ACTIVITY: Return every line of the data below that includes the string "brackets".

THE DATA:
-=-=-=-=-

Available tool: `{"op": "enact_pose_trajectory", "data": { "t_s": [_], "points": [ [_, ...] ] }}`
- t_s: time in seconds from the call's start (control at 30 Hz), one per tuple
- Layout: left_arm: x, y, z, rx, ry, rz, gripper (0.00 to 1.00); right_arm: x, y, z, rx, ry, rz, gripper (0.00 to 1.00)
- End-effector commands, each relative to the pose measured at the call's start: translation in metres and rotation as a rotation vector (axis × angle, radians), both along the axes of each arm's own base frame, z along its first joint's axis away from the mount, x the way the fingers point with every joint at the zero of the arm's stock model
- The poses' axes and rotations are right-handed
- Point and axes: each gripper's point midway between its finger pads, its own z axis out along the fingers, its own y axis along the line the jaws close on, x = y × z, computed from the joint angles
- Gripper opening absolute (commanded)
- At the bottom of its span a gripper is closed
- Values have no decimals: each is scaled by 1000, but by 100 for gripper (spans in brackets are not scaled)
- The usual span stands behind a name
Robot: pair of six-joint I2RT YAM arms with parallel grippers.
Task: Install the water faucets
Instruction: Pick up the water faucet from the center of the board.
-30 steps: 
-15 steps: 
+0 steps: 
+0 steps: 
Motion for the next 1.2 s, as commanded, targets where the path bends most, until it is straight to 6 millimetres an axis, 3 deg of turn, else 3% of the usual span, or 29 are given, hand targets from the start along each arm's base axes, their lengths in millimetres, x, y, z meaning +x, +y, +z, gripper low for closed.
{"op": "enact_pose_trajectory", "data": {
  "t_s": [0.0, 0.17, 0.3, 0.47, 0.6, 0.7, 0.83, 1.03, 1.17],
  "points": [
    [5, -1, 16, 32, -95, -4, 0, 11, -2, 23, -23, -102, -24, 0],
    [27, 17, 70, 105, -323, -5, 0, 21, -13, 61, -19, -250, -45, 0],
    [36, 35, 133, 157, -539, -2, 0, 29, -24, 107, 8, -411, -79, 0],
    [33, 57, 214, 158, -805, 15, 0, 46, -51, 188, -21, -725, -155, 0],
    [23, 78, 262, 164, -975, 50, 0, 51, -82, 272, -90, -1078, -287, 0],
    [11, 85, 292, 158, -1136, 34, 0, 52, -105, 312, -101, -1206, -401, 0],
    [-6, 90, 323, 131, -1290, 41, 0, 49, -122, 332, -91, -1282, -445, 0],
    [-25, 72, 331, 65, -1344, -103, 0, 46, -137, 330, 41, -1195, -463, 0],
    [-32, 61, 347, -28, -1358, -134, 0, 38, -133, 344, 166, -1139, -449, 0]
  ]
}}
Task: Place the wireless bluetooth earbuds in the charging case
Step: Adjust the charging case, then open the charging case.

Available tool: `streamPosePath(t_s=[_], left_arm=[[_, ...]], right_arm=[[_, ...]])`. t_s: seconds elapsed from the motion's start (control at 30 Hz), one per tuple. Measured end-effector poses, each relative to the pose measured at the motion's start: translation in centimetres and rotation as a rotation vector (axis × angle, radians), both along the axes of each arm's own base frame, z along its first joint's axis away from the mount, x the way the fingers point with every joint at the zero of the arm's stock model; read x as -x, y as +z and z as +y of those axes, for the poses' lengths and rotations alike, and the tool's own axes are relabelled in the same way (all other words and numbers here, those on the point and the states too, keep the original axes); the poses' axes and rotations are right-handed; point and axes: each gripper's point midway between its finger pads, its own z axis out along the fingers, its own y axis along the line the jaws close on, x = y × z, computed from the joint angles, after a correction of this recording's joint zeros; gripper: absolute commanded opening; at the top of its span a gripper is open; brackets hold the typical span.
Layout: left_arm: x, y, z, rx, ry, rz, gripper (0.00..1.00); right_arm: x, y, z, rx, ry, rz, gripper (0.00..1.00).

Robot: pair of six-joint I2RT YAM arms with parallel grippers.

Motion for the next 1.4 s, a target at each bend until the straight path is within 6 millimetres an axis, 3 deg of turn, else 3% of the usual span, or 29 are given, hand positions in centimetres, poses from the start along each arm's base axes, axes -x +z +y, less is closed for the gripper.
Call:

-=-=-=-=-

ANSWER FOR THIS EXERCISE:
- Values have no decimals: each is scaled by 1000, but by 100 for gripper (spans in brackets are not scaled)
Available tool: `streamPosePath(t_s=[_], left_arm=[[_, ...]], right_arm=[[_, ...]])`. t_s: seconds elapsed from the motion's start (control at 30 Hz), one per tuple. Measured end-effector poses, each relative to the pose measured at the motion's start: translation in centimetres and rotation as a rotation vector (axis × angle, radians), both along the axes of each arm's own base frame, z along its first joint's axis away from the mount, x the way the fingers point with every joint at the zero of the arm's stock model; read x as -x, y as +z and z as +y of those axes, for the poses' lengths and rotations alike, and the tool's own axes are relabelled in the same way (all other words and numbers here, those on the point and the states too, keep the original axes); the poses' axes and rotations are right-handed; point and axes: each gripper's point midway between its finger pads, its own z axis out along the fingers, its own y axis along the line the jaws close on, x = y × z, computed from the joint angles, after a correction of this recording's joint zeros; gripper: absolute commanded opening; at the top of its span a gripper is open; brackets hold the typical span.

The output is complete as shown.